__What is being asked__: Your output should be the complete listing, word for word, with no pictures in it.

■ ■ ■ ■

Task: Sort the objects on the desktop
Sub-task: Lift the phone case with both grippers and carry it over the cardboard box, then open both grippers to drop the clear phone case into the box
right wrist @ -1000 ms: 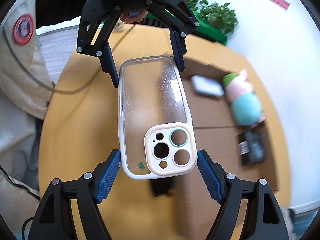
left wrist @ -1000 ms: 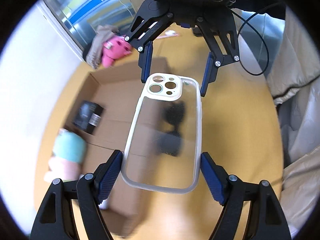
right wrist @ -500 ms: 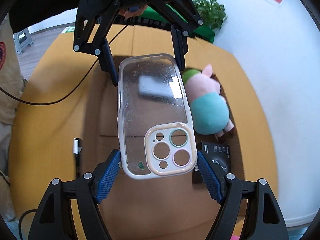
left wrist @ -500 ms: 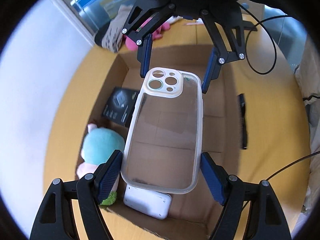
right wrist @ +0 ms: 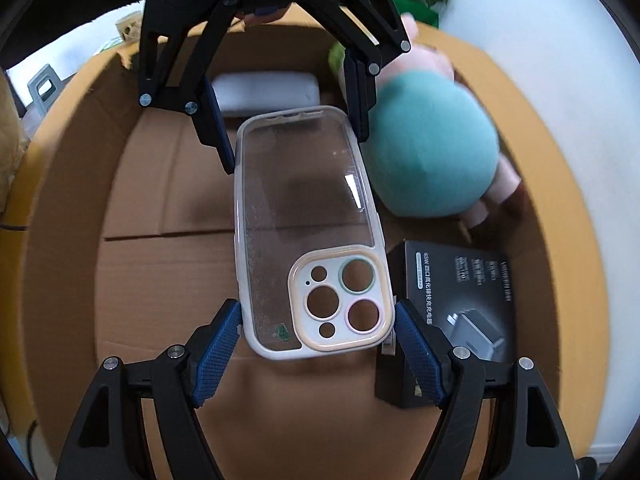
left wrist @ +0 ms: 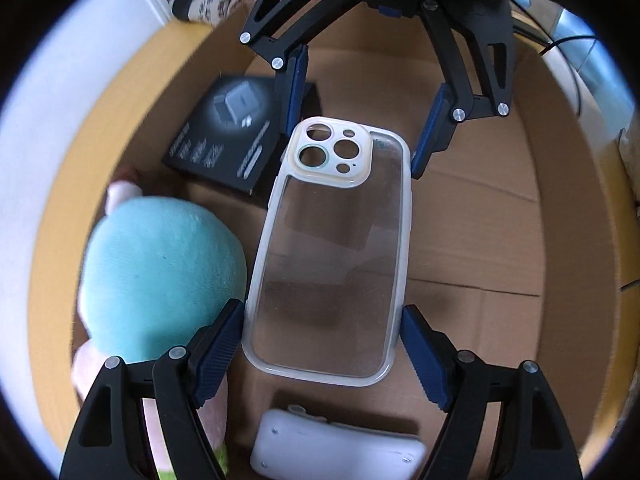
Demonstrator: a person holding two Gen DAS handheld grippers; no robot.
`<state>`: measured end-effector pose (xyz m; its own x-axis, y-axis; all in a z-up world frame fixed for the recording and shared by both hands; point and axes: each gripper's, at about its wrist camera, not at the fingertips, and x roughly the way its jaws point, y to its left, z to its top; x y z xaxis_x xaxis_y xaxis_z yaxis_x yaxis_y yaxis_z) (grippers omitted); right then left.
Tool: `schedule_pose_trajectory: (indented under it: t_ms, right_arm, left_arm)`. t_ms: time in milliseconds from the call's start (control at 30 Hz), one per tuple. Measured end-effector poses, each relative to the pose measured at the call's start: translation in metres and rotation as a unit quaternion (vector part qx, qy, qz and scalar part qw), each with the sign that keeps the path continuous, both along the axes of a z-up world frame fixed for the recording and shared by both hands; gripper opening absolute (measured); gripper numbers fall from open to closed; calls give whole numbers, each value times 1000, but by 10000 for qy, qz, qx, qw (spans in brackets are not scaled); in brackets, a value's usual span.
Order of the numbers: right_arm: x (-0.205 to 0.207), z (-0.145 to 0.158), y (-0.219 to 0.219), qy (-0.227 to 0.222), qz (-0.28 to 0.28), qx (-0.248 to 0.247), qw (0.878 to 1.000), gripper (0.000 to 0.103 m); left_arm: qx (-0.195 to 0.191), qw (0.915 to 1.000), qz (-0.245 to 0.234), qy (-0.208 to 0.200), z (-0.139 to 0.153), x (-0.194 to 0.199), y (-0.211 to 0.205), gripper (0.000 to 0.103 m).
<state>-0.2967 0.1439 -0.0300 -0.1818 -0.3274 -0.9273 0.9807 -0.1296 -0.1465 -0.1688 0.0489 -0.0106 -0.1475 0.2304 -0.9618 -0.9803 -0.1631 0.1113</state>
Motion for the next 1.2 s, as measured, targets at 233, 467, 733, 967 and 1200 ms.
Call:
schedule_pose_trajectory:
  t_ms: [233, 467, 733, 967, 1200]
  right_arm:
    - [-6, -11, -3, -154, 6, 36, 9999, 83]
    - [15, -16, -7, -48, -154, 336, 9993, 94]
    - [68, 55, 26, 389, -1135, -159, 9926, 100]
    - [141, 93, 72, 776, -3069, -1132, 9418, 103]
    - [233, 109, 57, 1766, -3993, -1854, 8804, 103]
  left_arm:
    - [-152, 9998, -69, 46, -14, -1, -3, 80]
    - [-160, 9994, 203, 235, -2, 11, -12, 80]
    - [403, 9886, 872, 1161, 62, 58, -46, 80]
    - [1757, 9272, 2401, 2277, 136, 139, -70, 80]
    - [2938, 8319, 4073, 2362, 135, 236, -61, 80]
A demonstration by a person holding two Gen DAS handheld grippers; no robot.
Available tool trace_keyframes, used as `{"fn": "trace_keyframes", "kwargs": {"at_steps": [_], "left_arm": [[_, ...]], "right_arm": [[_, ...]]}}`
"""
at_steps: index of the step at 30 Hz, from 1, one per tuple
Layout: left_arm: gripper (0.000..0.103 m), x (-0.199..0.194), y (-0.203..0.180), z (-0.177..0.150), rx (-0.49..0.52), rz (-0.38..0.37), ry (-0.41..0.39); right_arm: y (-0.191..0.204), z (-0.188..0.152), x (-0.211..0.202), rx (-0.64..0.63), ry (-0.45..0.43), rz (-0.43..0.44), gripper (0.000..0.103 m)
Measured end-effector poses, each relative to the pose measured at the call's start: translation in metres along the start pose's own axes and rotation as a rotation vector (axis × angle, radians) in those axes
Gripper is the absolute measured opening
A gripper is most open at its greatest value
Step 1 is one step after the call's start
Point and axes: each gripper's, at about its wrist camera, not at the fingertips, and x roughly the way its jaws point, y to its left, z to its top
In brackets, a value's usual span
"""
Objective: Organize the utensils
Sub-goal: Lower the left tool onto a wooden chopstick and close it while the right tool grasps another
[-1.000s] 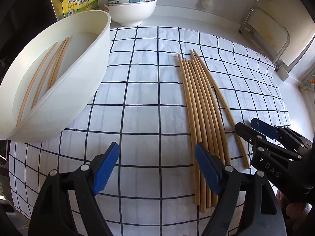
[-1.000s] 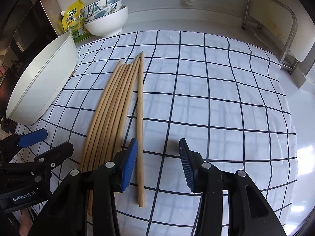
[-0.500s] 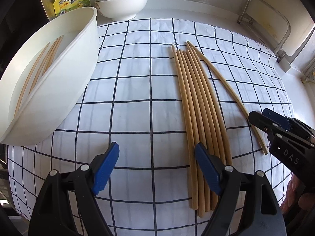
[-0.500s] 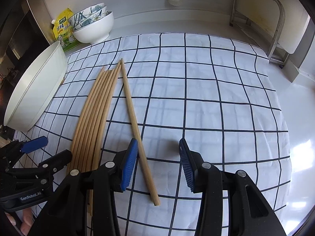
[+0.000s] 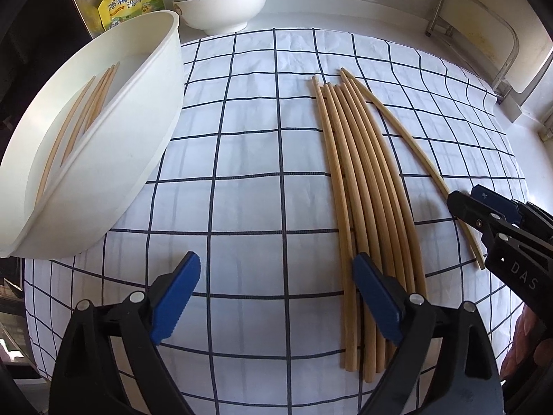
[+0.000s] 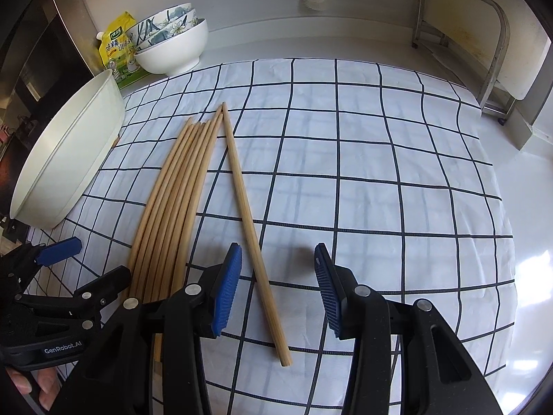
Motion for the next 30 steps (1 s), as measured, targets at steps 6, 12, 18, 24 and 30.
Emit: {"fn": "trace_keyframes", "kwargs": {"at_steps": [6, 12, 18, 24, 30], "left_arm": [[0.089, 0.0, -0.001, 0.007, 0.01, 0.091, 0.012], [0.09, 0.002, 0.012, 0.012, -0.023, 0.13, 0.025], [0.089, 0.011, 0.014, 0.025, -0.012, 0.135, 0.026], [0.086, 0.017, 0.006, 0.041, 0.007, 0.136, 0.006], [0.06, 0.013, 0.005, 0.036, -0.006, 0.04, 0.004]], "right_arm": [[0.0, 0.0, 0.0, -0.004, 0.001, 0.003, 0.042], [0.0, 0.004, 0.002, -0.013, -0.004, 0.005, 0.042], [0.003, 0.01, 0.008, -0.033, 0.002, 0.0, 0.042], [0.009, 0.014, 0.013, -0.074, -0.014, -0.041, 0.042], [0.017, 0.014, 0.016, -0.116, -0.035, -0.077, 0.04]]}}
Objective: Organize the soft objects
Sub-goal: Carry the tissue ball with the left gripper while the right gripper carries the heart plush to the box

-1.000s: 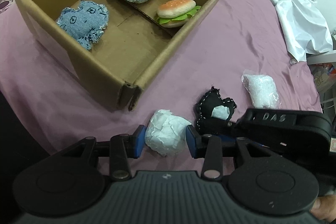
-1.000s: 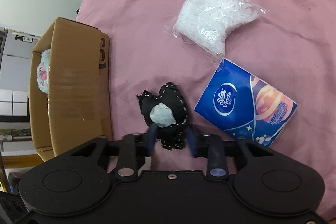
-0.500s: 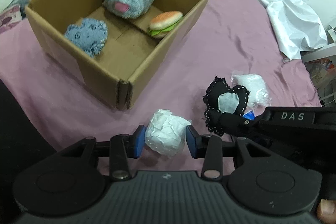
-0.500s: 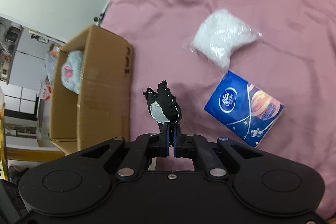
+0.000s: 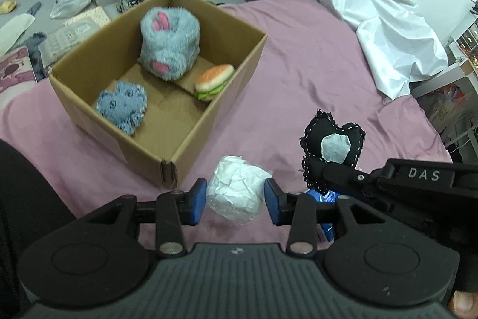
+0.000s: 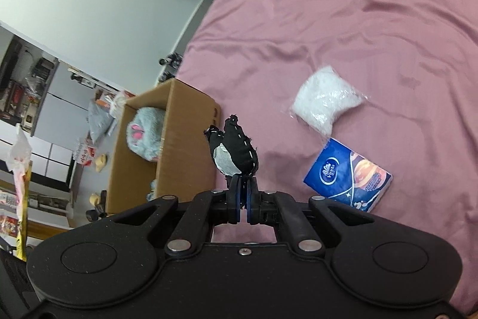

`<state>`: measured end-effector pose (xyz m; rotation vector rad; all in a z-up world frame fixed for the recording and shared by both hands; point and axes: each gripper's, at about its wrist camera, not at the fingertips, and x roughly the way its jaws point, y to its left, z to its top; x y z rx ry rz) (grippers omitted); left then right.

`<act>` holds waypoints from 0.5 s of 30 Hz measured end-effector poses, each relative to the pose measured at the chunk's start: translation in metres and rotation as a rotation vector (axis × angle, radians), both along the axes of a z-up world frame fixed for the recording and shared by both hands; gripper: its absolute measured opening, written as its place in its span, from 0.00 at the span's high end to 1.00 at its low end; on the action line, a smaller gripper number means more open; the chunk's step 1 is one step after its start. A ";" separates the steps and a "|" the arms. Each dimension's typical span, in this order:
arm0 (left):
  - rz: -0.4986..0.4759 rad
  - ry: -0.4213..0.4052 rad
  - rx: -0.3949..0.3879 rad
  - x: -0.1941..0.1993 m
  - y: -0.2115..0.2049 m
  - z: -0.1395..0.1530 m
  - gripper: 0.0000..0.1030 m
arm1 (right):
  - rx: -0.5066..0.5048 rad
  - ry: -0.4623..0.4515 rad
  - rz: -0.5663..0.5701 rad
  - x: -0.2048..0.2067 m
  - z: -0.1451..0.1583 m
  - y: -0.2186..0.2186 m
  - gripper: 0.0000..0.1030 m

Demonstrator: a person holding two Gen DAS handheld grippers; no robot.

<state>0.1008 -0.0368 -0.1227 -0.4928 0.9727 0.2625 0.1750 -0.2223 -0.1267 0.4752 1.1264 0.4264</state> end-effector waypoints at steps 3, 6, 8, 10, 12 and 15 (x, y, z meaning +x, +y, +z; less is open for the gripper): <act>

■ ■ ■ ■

__Answer area__:
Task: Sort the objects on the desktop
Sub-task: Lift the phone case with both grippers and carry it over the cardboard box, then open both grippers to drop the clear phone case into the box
right wrist @ -1000 ms: 
left wrist @ -1000 ms: 
right wrist @ -500 ms: 
left wrist @ -500 ms: 
right wrist @ +0 ms: 
left wrist @ +0 ms: 
Demonstrator: a person holding two Gen DAS handheld grippers; no robot.
`<state>`: measured end-effector pose (xyz m; its own x-axis, y-axis; all in a z-up world frame fixed for the recording and shared by both hands; point and axes: each gripper's, at about its wrist camera, not at the fingertips, and x roughly the way its jaws point, y to its left, z to its top; x y z xaxis_x xaxis_y xaxis_z yaxis_x yaxis_y yaxis_z) (grippers omitted); right then left.
Tool: `schedule_pose_trajectory: (indented under it: t_ms, right_arm, left_arm)`. t_ms: time in milliseconds from the call's start (control at 30 Hz), one per tuple. Measured end-effector poses, each relative to the pose measured at the call's start: translation in metres and rotation as a unit quaternion (vector part qx, qy, qz and scalar part qw), each with the sign that keeps the path continuous, both along the axes of a z-up world frame fixed for the recording and shared by both hands; gripper opening absolute (measured); gripper numbers fall from open to closed; calls give whole numbers, each value times 1000, but by 10000 for qy, qz, qx, qw (spans in brackets are not scaled); in brackets, a value's usual span.
Order of the numbers: right_arm: x (-0.205 to 0.207), z (-0.145 to 0.158), y (-0.219 to 0.219), qy (-0.227 to 0.222), qz (-0.28 to 0.28), qx (-0.248 to 0.247), qw (0.878 to 1.000), gripper (0.000 to 0.103 m); left_arm: qx (-0.195 to 0.191), qw (0.915 to 1.000), qz (-0.245 to 0.234), qy (-0.208 to 0.200), z (-0.139 to 0.153), x (-0.194 to 0.199), y (-0.211 to 0.205), gripper (0.000 to 0.103 m).
<state>-0.2967 0.1439 -0.0300 -0.1818 -0.3274 -0.9273 0.9807 -0.1296 -0.1465 -0.1688 0.0489 -0.0106 -0.1475 0.2304 -0.9618 -0.9803 -0.1631 0.1113</state>
Motion for the next 1.2 s, as measured, targets at 233, 467, 733, 967 and 1200 ms.
Call:
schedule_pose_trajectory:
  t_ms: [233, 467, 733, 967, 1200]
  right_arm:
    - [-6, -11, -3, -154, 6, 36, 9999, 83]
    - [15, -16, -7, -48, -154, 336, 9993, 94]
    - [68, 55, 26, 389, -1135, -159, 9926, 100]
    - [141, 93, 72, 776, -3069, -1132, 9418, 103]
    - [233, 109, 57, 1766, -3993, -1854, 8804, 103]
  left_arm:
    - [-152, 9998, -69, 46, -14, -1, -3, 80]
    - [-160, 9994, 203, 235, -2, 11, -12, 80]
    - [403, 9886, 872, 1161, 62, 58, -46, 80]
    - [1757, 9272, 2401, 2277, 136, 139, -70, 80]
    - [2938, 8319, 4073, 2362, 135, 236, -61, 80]
A demonstration by a person holding two Gen DAS handheld grippers; no robot.
Available tool trace_keyframes, used as `{"fn": "trace_keyframes", "kwargs": {"at_steps": [_], "left_arm": [[_, ...]], "right_arm": [[_, ...]]}}`
"""
at_steps: index of the step at 30 Hz, from 1, one per tuple
Layout: left_arm: gripper (0.000..0.103 m), x (-0.199..0.194), y (-0.203..0.180), z (-0.177..0.150), rx (-0.49..0.52), rz (-0.38..0.37), ry (-0.41..0.39); right_arm: y (-0.191..0.204), z (-0.188..0.152), x (-0.211..0.202), rx (-0.64..0.63), ry (-0.45..0.43), rz (-0.43..0.44), gripper (0.000..0.103 m)
Measured end-effector poses, each relative to the pose measured at the call's start: translation in metres along the start pose's own axes and rotation as a rotation vector (axis × angle, radians) in those axes
Gripper is the absolute measured opening
A gripper is most open at its greatest value
Step 1 is one step after the call's start
Point and axes: each gripper's, at about its wrist camera, not at the fingertips, and x roughly the way its jaws point, y to its left, z to its top
In brackets, a value's usual span
"""
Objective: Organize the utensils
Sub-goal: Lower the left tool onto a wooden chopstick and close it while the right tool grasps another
[-1.000s] 
[-1.000s] 
[-0.500s] 
[-0.500s] 
[+0.000s] 
[+0.000s] 
Motion for the next 30 steps (1 s), as measured, targets at steps 6, 12, 18, 24 and 30.
Emit: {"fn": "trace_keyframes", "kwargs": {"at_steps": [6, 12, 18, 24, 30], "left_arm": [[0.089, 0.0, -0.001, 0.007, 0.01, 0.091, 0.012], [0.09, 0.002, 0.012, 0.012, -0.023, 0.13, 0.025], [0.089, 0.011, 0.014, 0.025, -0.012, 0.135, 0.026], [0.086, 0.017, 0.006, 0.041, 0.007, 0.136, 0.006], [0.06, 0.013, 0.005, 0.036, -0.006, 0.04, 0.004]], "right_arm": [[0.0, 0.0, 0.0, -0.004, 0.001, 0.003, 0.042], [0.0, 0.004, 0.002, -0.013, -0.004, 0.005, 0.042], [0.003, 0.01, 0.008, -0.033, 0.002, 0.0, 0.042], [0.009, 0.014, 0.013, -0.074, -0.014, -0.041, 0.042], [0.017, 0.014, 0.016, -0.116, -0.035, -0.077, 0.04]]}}
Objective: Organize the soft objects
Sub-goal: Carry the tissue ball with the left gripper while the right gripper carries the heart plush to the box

-1.000s: 
-1.000s: 
-0.500s: 
-0.500s: 
+0.000s: 
+0.000s: 

`<state>`: measured end-effector pose (xyz m; rotation vector rad; all in a z-up world frame fixed for the recording and shared by both hands; point and axes: each gripper's, at about its wrist camera, not at the fingertips, and x roughly the way its jaws point, y to its left, z to its top; x y z rx ry rz) (grippers omitted); left then right.

`<act>` holds waypoints from 0.5 s of 30 Hz measured end-effector poses, each relative to the pose measured at the chunk's start: translation in metres and rotation as a rotation vector (axis × angle, radians), both along the axes of a z-up world frame fixed for the recording and shared by both hands; gripper: its absolute measured opening, written as its place in its span, from 0.00 at the span's high end to 1.00 at its low end; on the action line, a smaller gripper number means more open; the chunk's step 1 is one step after its start. A ";" separates the steps and a "|" the arms. Each dimension's typical span, in this order:
arm0 (left):
  - rz: -0.4986..0.4759 rad
  - ry: -0.4213..0.4052 rad
  - rx: -0.3949..0.3879 rad
  - x: -0.1941..0.1993 m
  - y: -0.2115..0.2049 m
  - z: -0.1395..0.1530 m
  - gripper: 0.0000..0.1030 m
arm1 (right):
  - rx: -0.5066..0.5048 rad
  - ry: -0.4623..0.4515 rad
  - rz: -0.5663..0.5701 rad
  - x: -0.2048..0.2067 m
  - z: -0.1451..0.1583 m
  - y: -0.2186..0.2186 m
  - gripper: 0.0000..0.1030 m

Demonstrator: a person holding two Gen DAS handheld grippers; no robot.

<state>0.1008 -0.0368 -0.1227 -0.4928 0.9727 0.2625 0.1750 -0.2223 -0.1267 0.4752 1.1264 0.4264</state> end-effector waypoints at steps 3, 6, 8, 10, 12 and 15 (x, y, z meaning +x, +y, +z; less is open for the gripper): <act>

The response to the exercise is now complete.